I benefited greatly from Berlant’s discussion of the concept
of sovereignty in relation to the wearing out of community populations due to
the fact that I make a similar statement in my paper about the reasons why
people turn against the government of a nation-state. She writes that Achille
Mbembe’s definition of sovereignty separates the government’s power over death
and their manifestations of power. Berlant writes “Additionally, in casting
death as a fact separate from the administration of life processes, this
version of sovereignty concept has provided an alibi for normative ways of
keeping separate the productive procedures of governmentality and the violence
of the state, when, as I argue, the procedures of managing collective life
include a variety of inducements for managing life’s wearing out, which
sometimes amalgamates death to an act or event” (96). Similarly, Berlant
engages Foucault’s definition of sovereignty: “the power to permit any given life to endure, or not”
(97). I really found these definitions to be useful in regards to the reasoning
behind mass uprising. Anger against the state, or more precisely, anger at the
nation-state for not using its sovereignty in the ways it often proclaims it does,
leads people, in particular those claiming strong association with the
nation-state, to feel personally betrayed. Thus the communal (and by communal,
here I think of communities formed by the various social classes of a state)

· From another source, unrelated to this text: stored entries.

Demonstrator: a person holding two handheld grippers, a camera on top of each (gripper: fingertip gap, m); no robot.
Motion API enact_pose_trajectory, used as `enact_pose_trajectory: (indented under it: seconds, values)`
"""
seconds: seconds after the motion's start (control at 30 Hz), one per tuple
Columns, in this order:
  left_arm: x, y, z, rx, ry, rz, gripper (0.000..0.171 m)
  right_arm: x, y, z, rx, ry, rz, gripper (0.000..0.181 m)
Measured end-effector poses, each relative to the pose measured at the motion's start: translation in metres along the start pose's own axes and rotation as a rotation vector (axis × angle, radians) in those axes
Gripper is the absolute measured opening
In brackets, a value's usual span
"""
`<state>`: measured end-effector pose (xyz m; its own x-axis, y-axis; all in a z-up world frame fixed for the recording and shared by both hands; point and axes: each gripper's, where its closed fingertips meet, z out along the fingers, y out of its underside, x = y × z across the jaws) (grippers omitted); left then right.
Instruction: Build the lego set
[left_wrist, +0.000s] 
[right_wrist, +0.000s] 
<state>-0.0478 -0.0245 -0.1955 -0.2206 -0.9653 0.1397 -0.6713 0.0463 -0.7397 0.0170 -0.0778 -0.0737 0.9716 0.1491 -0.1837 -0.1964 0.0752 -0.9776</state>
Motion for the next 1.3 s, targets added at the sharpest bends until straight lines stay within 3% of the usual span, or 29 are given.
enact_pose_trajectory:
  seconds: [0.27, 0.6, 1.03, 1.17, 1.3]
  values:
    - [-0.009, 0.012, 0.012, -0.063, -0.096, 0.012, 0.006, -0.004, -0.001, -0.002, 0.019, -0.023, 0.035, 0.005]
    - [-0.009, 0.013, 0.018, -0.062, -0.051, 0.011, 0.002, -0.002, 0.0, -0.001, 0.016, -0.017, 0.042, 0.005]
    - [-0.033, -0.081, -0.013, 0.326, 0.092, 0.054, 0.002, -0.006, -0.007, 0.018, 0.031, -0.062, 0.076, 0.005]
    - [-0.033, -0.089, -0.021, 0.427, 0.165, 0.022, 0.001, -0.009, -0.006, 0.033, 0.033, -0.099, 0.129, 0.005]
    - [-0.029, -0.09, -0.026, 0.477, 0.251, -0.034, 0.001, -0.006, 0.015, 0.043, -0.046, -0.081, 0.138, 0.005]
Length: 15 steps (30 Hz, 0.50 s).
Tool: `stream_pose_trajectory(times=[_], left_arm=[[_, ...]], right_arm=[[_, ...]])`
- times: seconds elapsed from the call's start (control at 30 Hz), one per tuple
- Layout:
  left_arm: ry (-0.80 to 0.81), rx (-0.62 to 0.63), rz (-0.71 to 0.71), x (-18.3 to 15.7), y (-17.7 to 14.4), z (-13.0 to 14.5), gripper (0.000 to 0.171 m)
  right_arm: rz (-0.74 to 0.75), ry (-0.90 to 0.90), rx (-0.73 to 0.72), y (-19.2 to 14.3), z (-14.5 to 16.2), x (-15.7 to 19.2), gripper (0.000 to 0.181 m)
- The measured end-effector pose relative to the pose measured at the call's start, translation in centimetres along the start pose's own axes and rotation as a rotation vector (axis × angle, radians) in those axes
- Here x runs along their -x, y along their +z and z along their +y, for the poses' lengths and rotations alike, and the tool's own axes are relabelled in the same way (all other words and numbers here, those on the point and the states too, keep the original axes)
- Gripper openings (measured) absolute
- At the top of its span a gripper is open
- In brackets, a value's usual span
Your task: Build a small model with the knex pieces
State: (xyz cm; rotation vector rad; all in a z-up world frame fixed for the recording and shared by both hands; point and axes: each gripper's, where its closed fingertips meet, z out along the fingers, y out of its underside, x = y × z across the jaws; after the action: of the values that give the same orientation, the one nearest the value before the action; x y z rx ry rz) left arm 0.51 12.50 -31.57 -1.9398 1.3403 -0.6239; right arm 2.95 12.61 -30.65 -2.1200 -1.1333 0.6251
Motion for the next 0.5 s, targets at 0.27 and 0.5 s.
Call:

unravelings of the ways to make a living should not be associated with personal
responsibility, or lack thereof. They should be associated with the state’s
misuse of its sovereignty, which does not always come in the form of mass
genocide, concentration camps, or the like. It may be viewed in rising food
prices that make it impossible for people to simply maintain a basic standard
of living, or to be let to live. Particularly interesting to me was this
concept of food management (or resource management in general) as a Foucaltdian
form of biopower that literally, viscerally, betrays the body’s ability to abate
slow death through the proper consumption of food.